**ASSIGNMENT**
Your answer should consist of each line below that includes the word "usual".

[GIVEN INFORMATION — start]

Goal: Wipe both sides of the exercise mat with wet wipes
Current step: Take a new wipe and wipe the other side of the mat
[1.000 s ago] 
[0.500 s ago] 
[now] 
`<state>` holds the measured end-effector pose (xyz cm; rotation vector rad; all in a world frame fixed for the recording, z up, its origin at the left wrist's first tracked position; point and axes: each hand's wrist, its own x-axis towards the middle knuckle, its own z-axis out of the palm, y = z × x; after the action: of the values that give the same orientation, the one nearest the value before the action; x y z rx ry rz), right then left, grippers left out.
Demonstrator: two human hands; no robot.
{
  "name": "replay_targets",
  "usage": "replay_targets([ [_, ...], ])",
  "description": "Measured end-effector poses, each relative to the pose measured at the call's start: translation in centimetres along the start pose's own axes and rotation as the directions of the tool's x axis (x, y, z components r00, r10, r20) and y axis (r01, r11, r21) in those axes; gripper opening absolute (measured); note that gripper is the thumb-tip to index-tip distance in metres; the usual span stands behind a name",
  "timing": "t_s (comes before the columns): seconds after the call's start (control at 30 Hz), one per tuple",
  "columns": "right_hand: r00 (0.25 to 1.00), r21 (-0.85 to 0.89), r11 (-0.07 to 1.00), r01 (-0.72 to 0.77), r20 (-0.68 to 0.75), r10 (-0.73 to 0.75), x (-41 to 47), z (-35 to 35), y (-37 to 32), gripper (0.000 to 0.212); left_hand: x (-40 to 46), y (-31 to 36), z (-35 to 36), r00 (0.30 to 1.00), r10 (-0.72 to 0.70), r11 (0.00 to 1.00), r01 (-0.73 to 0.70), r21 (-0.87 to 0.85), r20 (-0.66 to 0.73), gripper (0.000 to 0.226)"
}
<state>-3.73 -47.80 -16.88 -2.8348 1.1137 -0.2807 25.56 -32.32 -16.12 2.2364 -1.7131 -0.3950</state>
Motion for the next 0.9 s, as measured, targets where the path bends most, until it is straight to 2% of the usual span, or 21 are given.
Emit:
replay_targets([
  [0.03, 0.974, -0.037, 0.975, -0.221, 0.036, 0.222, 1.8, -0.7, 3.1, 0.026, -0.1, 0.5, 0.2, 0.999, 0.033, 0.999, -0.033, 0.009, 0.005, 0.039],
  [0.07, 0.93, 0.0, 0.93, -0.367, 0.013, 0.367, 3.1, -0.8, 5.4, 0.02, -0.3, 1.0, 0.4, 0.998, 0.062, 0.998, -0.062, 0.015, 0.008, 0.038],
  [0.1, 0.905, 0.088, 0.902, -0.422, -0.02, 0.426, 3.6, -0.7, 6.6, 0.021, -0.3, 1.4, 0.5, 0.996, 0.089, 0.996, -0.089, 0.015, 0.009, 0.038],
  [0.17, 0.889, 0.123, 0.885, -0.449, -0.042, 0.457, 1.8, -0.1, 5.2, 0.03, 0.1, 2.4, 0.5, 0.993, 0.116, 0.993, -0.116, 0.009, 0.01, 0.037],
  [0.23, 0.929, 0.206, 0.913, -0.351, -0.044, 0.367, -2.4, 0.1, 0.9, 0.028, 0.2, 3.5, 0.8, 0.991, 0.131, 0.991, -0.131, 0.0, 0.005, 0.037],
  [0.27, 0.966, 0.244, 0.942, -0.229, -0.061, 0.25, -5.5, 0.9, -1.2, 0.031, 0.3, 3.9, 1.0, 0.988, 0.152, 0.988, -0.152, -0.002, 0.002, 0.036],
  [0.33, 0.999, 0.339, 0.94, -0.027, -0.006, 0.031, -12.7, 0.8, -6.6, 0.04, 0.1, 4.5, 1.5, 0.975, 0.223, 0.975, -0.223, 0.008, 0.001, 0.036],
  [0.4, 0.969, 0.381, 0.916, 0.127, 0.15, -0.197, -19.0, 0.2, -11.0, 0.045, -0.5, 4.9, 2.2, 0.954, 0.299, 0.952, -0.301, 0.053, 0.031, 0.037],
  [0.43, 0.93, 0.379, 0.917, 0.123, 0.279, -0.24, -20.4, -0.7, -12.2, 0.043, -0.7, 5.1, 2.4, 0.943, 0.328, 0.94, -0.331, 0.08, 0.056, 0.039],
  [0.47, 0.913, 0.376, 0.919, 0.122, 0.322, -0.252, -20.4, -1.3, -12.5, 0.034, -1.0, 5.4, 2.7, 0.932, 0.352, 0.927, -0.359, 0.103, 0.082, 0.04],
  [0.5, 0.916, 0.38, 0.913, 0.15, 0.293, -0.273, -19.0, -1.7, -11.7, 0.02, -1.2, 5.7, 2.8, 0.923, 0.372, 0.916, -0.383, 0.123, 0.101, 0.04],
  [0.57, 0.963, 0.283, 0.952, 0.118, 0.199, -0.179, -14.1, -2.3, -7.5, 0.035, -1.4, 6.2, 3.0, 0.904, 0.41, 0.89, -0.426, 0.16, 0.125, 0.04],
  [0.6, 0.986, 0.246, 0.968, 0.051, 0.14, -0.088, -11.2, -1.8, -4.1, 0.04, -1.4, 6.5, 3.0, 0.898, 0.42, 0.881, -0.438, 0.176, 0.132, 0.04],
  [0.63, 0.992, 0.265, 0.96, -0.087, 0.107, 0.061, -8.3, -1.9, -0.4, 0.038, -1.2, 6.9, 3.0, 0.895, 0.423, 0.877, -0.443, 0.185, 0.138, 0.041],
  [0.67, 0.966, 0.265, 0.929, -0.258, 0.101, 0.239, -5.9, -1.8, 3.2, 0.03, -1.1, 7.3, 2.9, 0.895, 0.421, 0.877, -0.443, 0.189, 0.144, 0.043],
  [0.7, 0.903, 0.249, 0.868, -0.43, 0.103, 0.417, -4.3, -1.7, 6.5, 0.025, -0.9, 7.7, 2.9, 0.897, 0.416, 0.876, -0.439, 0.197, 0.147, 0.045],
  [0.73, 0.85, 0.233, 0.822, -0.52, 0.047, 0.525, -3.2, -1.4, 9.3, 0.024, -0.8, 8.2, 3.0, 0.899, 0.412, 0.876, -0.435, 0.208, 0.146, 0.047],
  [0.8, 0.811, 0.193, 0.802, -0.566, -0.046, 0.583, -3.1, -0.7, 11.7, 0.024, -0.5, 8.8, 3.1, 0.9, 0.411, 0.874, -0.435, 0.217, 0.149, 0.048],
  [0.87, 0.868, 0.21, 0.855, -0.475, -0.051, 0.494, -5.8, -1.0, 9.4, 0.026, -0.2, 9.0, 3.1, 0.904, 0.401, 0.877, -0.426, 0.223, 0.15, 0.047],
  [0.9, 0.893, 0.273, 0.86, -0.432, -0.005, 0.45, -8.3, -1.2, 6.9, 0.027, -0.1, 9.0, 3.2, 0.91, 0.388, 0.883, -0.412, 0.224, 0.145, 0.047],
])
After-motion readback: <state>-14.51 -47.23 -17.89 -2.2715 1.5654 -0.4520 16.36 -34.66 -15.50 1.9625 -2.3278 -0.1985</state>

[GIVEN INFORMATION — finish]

**RESPONSE AREA**
  "description": "Measured end-effector poses, each relative to the pose measured at the call's start: translation in centimetres along the start pose's own axes and rotation as the directions of the tool's x axis (x, y, z components r00, r10, r20) and y axis (r01, r11, r21) in those axes; gripper opening absolute (measured); note that gripper is the thumb-tip to index-tip distance in metres; the usual span stands behind a name",
Motion for the next 0.9 s, as measured, targets where the path bends most, until it is straight to 2% of the usual span, or 21 are given.

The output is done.